DiGiovine also said that coughing up mucous is good, too.
"The inflammation that Covid can cause in your lungs will cause mucous in the lungs and that's what impairs the ability to get oxygen in and out and that mucous can obstruct airways so that can be whole portions of the lungs not getting enough air so if there are any mucous down there you're going to want to take a deep breath and cough that up," he said.

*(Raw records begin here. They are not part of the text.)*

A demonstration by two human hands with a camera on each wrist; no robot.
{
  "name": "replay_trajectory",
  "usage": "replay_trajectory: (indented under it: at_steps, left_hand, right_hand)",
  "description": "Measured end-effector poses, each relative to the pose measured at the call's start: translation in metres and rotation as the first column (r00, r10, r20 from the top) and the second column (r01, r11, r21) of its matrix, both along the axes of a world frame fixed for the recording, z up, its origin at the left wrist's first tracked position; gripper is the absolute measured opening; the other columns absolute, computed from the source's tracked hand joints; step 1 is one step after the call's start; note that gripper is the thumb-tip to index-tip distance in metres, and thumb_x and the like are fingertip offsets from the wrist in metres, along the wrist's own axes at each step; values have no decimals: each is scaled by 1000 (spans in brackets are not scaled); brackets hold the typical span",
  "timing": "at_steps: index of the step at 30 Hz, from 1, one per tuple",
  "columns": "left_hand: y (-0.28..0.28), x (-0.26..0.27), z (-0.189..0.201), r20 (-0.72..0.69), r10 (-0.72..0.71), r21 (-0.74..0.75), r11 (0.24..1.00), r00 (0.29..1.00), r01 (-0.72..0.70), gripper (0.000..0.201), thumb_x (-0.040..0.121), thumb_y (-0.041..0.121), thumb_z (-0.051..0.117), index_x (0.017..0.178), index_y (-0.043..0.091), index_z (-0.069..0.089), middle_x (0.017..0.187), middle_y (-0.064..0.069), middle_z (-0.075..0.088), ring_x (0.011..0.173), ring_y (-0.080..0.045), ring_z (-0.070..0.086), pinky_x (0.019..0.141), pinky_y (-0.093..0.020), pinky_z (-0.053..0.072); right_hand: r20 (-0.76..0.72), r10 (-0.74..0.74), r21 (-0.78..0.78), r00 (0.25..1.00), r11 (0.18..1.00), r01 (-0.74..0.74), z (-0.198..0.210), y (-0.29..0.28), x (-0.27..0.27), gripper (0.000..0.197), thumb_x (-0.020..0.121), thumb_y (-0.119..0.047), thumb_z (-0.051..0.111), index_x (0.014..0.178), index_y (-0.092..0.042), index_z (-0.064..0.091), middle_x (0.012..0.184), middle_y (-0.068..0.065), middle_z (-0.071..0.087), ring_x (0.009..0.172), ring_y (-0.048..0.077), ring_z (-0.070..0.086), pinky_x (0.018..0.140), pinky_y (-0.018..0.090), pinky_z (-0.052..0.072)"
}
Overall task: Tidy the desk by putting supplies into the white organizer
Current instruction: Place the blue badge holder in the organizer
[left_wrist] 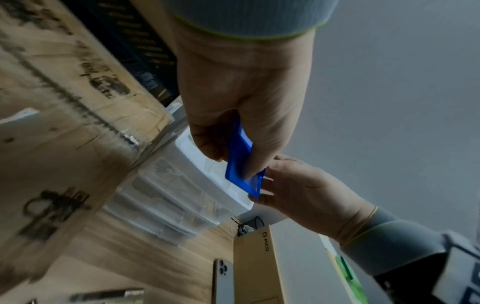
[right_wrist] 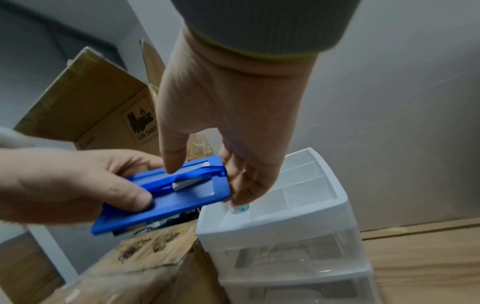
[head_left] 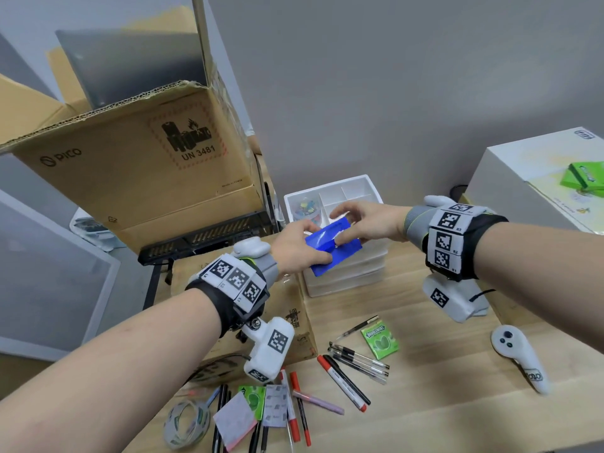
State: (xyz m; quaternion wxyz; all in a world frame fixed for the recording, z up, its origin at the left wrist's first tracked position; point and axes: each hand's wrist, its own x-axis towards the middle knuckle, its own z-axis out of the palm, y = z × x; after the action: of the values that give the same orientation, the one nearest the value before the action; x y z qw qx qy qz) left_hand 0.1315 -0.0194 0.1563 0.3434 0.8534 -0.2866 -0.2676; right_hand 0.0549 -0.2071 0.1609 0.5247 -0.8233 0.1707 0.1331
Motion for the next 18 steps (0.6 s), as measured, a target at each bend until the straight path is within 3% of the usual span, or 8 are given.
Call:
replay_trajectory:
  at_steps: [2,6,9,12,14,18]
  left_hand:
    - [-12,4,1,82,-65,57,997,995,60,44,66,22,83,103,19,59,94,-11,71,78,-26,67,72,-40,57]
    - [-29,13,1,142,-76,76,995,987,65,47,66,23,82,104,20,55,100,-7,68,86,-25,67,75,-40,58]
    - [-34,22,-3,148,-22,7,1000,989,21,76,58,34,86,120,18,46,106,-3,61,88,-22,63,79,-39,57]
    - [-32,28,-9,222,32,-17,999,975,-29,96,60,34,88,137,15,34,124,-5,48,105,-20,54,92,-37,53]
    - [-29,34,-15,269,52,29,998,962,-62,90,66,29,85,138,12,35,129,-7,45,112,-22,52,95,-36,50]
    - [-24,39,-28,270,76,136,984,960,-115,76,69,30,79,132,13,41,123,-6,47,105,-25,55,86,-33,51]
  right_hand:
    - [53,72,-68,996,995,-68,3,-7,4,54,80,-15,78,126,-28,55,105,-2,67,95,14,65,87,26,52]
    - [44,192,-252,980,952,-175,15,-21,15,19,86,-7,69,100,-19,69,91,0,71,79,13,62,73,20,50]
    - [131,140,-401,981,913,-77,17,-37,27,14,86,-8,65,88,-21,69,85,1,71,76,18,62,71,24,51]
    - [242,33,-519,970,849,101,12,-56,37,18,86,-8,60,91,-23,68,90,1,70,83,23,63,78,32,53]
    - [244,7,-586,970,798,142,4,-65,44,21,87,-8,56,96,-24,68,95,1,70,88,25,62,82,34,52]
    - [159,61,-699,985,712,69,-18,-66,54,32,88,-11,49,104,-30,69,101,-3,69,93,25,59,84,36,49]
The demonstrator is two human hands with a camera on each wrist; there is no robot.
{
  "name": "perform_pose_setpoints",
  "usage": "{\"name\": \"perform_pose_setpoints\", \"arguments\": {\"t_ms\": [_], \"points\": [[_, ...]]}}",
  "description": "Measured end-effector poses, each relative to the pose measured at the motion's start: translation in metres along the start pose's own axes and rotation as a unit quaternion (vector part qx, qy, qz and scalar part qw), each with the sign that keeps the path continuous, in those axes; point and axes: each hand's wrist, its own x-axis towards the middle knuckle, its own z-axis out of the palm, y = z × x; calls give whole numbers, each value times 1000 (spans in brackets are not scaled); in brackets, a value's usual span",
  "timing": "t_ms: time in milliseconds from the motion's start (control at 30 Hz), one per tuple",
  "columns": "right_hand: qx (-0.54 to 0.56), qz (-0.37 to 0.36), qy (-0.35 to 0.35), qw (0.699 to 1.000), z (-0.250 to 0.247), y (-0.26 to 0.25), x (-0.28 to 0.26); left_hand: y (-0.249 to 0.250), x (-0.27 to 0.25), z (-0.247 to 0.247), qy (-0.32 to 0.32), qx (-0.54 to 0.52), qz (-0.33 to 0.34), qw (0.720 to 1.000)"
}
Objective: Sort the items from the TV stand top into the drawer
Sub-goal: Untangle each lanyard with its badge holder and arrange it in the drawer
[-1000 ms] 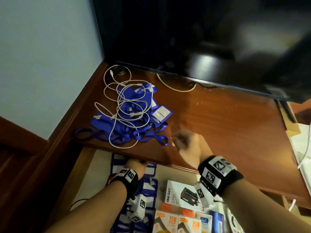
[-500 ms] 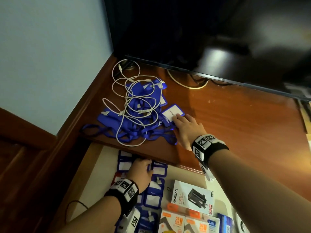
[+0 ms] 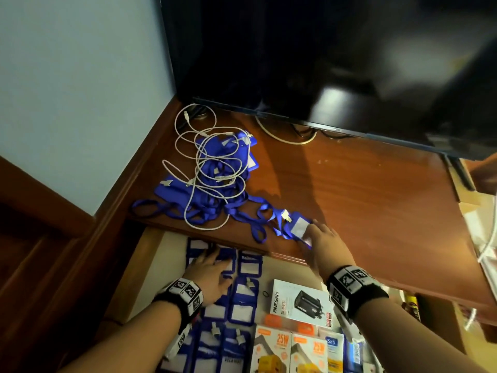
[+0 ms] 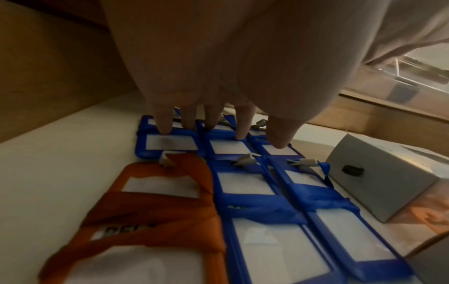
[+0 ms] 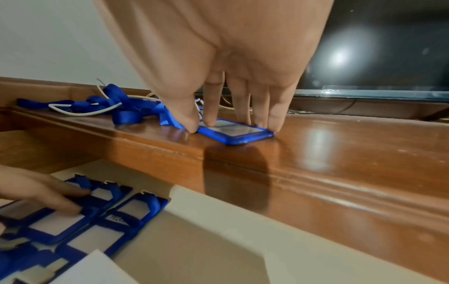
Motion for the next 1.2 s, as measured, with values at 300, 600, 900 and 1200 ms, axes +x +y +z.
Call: {"name": "perform_pose_setpoints", "arguments": {"t_ms": [300, 600, 900, 1200], "points": [[214, 138, 39, 966, 4, 14, -32, -27, -7, -5, 24, -44, -137, 989], [413, 64, 56, 907, -65, -18, -76, -24, -31, -34, 25, -24, -104, 994], [297, -107, 121, 941, -214, -44, -125, 56, -143, -171, 253, -211, 130, 935], [470, -223, 254, 815, -317, -69, -137, 162, -140, -282, 275, -287, 314, 863]]}}
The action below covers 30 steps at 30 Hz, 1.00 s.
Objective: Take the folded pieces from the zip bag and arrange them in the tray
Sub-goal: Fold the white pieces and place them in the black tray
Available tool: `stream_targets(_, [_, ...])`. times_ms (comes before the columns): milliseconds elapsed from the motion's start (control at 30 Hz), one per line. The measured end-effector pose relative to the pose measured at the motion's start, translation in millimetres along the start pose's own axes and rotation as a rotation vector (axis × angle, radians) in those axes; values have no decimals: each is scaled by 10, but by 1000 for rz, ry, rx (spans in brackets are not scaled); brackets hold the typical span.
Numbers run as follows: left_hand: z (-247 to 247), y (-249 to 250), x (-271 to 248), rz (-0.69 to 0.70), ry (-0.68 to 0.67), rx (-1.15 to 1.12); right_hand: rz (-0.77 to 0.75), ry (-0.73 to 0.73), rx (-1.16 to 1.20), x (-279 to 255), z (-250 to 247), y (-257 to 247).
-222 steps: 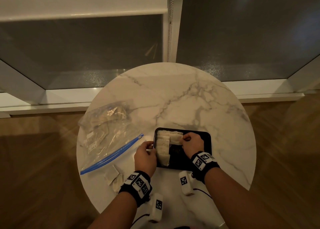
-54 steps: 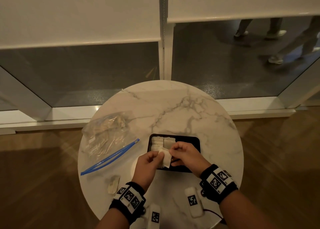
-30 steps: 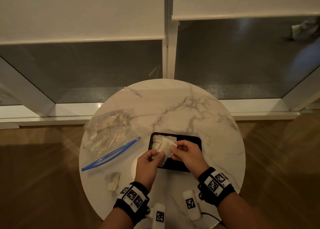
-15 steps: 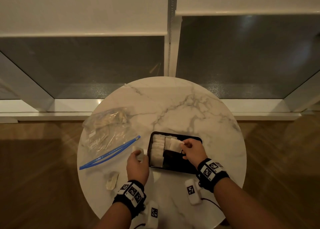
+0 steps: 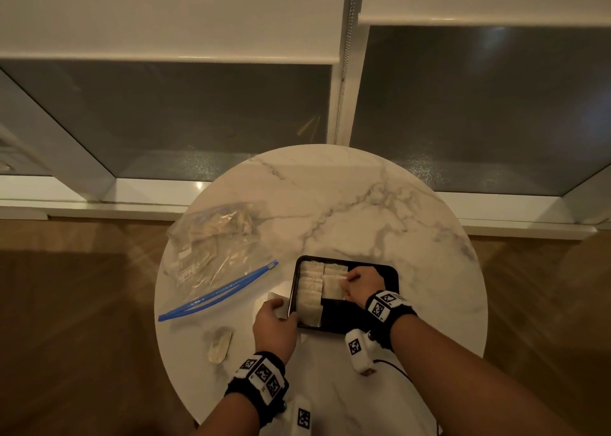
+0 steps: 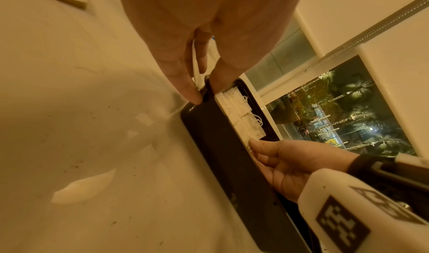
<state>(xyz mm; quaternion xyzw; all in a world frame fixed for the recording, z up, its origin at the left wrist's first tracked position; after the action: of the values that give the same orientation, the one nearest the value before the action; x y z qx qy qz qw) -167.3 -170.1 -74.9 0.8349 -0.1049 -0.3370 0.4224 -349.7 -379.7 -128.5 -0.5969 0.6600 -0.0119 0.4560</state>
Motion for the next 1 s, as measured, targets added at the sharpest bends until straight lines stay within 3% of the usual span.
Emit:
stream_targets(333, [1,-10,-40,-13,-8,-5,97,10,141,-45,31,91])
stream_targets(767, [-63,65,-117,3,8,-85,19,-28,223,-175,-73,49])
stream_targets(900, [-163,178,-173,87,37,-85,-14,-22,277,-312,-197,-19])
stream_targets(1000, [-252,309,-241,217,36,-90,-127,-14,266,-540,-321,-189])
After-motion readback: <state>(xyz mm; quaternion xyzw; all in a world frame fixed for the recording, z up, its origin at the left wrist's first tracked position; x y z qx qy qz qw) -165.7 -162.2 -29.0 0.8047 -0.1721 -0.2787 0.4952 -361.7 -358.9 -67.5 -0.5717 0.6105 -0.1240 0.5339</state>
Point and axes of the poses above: each hand's wrist, its own x-axis towards the middle knuckle, its own z-axis out of the palm, y = z × x, the point moved 10 cm from there along x, towards the middle knuckle, and after that the axes turned 7 degrees about -x, right-handed, at the moved point
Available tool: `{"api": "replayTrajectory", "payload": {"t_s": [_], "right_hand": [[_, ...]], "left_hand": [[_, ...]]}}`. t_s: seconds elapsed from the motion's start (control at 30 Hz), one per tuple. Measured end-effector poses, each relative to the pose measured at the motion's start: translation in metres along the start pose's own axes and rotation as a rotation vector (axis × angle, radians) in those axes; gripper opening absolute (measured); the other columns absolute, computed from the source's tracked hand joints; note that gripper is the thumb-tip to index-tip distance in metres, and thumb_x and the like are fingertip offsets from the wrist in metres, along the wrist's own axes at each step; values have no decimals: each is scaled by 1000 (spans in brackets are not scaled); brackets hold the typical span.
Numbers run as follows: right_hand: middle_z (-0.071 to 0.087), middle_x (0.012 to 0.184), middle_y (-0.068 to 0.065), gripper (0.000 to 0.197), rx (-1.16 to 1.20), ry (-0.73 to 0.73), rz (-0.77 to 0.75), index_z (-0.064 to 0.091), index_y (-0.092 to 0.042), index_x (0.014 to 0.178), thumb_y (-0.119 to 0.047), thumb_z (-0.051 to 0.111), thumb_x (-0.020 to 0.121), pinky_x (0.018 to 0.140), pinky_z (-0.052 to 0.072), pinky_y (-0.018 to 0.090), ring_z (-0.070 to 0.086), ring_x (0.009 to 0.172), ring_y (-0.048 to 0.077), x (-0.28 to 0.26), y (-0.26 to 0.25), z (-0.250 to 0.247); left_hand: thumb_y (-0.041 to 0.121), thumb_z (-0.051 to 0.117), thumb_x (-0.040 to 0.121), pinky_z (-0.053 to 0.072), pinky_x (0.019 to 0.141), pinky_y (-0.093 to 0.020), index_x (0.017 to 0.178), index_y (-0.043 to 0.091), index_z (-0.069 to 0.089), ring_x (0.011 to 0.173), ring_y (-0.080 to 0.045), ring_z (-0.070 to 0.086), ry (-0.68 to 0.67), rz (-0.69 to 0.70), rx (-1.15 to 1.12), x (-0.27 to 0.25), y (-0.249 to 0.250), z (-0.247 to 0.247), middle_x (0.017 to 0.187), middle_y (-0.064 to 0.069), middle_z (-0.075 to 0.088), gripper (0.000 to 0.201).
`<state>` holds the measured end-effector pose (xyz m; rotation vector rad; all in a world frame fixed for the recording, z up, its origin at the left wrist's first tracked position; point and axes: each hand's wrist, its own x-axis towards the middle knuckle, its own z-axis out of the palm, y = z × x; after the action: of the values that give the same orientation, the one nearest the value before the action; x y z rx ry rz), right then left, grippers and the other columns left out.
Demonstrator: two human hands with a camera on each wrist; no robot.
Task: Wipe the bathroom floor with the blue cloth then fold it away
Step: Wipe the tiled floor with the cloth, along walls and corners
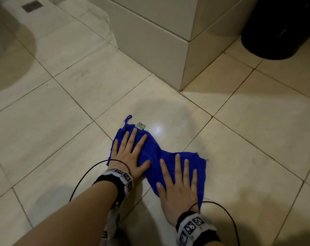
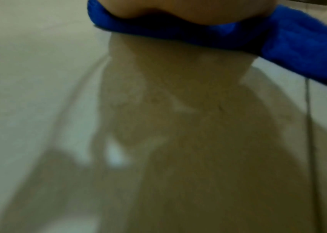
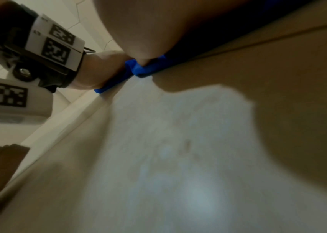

Tip 2: Lie on your stomach
When you lie on your stomach instead of your back, it helps prevent fluids from accumulating in your lungs.
"We do this in the hospital with critically ill patients, we do that with patients who are on oxygen," said DiGiovine. "It really is important to encourage everybody to help those areas of the lungs stay open and I think even that helps decrease inflammation and further damage to the lungs."
Tip 3: Move around as much as possible
"The thing that probably encourages you the most to deep breath and clear out mucous is to exercise," said DiGiovine. "So keep moving, keep active, obviously isolate when you need to. You don't want to be going outside when you're infectious, but as much as you can move around your house, that would be great."
One topic that doctors are debating is that patients should purchase a pulse oximeter.
The tiny device clips onto the end of your finger and measures the level of oxygen in your blood. A normal level is about 95% but if you contract COVID-19, that level can drop.
Dr. DiGiovine says it can be a useful tool to help know when oxygen levels are dropping and you need to get a doctor.